== WORK TO COMPLETE ==
Lines that include "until" make up the answer; copy all of them from the data below.

== DATA ==
- - - -

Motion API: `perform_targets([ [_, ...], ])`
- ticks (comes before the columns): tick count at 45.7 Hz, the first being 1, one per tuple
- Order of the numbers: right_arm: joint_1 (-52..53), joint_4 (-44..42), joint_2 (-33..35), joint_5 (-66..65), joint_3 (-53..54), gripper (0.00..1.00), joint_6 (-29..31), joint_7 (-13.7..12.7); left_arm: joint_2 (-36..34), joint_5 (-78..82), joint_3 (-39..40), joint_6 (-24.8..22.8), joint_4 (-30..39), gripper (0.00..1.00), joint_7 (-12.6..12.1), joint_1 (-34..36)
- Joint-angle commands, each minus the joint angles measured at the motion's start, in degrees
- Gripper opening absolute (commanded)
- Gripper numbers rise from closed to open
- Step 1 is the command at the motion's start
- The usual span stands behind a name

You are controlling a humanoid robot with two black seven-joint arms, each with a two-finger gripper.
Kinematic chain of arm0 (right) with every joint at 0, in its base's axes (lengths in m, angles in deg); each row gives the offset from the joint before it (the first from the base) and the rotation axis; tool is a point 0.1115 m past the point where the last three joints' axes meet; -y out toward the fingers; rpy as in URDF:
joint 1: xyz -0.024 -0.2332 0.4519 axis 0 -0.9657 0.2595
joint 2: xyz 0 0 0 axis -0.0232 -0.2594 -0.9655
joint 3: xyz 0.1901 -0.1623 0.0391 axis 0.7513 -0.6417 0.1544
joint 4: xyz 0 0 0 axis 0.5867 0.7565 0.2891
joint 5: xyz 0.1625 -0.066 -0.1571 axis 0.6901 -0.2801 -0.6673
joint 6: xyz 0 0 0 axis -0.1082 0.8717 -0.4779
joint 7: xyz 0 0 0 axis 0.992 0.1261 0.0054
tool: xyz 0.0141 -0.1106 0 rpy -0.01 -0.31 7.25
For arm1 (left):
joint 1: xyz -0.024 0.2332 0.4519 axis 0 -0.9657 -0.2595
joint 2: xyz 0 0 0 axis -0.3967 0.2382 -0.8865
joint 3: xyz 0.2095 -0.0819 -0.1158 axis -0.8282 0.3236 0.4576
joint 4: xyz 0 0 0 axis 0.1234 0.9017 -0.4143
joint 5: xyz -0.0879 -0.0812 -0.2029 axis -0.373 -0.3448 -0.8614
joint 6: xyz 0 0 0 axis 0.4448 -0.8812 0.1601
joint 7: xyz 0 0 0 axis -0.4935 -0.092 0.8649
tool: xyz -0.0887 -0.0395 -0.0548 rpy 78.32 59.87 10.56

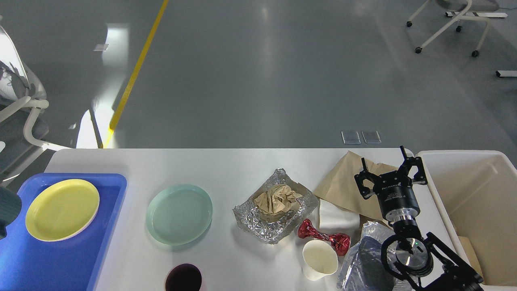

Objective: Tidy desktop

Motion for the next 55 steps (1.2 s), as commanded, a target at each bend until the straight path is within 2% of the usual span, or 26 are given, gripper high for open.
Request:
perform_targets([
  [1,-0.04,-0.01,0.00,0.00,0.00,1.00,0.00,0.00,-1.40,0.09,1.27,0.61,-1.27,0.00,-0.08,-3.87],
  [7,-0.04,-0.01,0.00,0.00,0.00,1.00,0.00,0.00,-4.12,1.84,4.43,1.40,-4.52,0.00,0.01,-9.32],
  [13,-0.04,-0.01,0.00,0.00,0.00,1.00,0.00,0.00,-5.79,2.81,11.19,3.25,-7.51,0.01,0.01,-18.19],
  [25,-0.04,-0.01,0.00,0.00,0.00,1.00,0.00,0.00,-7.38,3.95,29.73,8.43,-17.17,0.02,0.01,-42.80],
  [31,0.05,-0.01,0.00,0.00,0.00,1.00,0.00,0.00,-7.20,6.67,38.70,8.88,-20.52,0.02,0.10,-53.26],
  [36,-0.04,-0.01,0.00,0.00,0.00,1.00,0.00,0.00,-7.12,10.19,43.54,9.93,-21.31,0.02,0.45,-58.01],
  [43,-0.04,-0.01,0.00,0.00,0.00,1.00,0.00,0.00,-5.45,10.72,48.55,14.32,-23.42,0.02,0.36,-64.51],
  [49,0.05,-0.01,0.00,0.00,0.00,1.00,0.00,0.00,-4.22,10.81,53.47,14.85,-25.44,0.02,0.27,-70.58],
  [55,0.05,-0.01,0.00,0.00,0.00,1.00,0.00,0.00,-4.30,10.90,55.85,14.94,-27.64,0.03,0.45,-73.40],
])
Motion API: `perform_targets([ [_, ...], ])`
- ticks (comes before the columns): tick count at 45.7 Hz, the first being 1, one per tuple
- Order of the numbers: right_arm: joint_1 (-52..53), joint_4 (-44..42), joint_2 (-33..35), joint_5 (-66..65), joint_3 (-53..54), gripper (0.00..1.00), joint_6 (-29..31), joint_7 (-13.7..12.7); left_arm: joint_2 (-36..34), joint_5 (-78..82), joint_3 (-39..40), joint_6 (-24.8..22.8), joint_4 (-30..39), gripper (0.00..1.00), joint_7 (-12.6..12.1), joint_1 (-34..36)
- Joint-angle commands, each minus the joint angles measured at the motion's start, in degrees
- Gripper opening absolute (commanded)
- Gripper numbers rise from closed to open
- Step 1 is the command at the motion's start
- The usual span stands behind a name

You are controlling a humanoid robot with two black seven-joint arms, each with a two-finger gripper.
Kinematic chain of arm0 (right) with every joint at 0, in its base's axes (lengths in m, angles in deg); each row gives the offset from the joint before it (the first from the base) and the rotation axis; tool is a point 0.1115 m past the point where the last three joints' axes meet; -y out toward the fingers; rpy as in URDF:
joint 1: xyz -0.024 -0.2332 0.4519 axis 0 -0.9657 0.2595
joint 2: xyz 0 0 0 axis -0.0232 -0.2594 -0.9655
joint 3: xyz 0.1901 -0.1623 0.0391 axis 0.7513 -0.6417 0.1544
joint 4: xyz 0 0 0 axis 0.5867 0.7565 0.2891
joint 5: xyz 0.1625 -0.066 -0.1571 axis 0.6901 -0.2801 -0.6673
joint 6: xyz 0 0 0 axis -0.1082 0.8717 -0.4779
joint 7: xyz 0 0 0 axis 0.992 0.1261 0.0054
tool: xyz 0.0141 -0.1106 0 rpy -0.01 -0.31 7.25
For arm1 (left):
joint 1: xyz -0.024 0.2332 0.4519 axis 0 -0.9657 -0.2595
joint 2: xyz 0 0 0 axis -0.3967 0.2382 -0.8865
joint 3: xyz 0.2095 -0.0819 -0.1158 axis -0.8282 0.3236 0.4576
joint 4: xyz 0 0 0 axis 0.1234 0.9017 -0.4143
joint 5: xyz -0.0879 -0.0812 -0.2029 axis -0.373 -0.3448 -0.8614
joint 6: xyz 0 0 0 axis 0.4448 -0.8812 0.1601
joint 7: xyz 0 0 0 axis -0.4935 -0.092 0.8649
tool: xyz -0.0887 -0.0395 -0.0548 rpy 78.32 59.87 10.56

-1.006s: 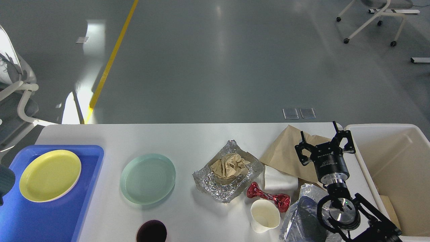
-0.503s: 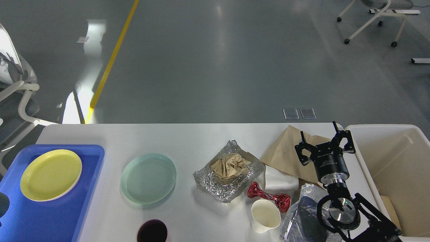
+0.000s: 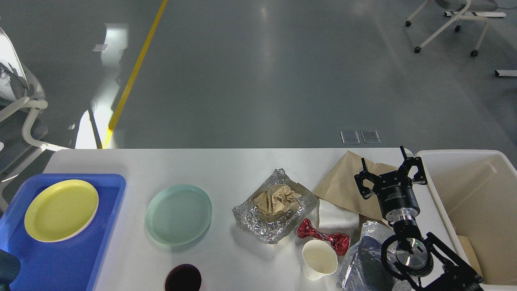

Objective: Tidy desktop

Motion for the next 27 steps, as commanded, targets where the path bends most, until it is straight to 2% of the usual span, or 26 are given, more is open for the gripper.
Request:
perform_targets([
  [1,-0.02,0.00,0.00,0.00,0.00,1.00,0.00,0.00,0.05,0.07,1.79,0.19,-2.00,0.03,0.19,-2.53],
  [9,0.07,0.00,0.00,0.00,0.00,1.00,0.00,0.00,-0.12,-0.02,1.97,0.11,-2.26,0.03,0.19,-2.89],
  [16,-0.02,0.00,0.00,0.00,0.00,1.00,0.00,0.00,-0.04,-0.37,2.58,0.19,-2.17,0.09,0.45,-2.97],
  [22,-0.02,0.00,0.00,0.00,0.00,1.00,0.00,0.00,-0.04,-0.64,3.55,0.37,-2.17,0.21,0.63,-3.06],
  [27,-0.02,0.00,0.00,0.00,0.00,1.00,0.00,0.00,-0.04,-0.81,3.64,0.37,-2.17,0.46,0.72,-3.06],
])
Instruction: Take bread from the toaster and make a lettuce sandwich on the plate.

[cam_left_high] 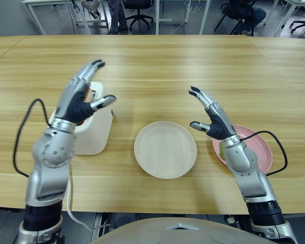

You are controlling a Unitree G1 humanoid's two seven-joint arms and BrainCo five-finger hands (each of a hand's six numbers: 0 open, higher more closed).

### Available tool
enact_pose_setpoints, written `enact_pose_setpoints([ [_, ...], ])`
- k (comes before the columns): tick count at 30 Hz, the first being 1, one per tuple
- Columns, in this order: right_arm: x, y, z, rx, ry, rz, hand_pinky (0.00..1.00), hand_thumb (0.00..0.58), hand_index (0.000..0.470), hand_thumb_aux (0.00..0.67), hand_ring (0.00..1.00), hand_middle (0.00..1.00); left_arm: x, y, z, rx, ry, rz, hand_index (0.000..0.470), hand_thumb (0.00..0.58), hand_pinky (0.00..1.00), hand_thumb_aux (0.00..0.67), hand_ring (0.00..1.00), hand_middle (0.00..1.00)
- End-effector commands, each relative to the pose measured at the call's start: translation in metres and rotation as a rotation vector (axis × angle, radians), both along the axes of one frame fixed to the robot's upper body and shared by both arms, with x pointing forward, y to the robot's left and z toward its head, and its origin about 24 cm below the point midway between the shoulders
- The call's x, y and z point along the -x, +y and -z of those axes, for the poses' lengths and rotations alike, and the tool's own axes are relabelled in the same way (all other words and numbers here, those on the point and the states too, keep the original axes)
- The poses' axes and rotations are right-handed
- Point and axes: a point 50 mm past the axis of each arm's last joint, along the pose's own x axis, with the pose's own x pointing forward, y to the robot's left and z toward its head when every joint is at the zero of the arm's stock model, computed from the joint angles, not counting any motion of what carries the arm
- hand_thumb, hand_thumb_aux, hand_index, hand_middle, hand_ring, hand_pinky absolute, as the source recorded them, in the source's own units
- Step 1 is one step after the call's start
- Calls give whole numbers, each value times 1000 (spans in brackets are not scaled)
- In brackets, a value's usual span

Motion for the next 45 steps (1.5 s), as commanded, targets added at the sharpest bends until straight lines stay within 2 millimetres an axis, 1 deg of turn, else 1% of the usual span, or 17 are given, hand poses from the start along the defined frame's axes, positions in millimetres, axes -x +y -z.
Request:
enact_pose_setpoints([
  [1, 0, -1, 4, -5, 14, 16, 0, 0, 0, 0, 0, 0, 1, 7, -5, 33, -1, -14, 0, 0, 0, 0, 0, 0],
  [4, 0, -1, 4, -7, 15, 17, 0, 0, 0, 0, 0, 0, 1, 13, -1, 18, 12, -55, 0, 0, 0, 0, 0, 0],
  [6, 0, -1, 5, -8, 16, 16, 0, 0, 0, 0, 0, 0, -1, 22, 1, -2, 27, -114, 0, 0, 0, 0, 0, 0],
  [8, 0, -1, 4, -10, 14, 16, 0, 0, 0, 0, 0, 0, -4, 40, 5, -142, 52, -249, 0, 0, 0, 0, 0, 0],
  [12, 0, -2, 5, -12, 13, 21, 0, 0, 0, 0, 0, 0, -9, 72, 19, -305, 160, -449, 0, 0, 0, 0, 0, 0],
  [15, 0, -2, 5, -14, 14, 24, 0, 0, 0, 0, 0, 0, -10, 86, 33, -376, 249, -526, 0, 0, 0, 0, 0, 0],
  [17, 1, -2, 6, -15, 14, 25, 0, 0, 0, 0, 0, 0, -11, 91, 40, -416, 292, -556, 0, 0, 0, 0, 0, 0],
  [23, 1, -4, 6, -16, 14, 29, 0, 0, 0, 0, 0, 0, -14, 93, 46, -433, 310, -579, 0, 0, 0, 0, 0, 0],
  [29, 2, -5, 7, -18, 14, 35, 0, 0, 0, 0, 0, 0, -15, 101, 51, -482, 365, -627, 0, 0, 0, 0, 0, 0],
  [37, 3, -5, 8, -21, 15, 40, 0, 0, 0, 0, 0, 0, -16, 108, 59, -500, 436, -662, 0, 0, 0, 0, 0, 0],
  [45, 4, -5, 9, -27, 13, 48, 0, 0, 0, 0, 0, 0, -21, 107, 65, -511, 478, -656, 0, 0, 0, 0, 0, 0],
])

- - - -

== SOLUTION ==
Motion for the next 55 steps (1.2 s), as commanded, a target at each bend until the straight path is within 2% of the usual span, or 26 are given, gripper high for open.
Motion for the next 27 steps, as commanded, targets where the path bends most, until it is straight to 2% of the usual span, or 26 are given, more is open for the gripper.
Motion for the next 45 steps (1.5 s), as commanded, targets added at the sharpest bends until straight lines stay within 2 millimetres an axis, 1 deg of turn, else 1% of the usual span, or 17 are given, hand poses from the start along the defined frame's axes, positions in millimetres, axes -x +y -z.

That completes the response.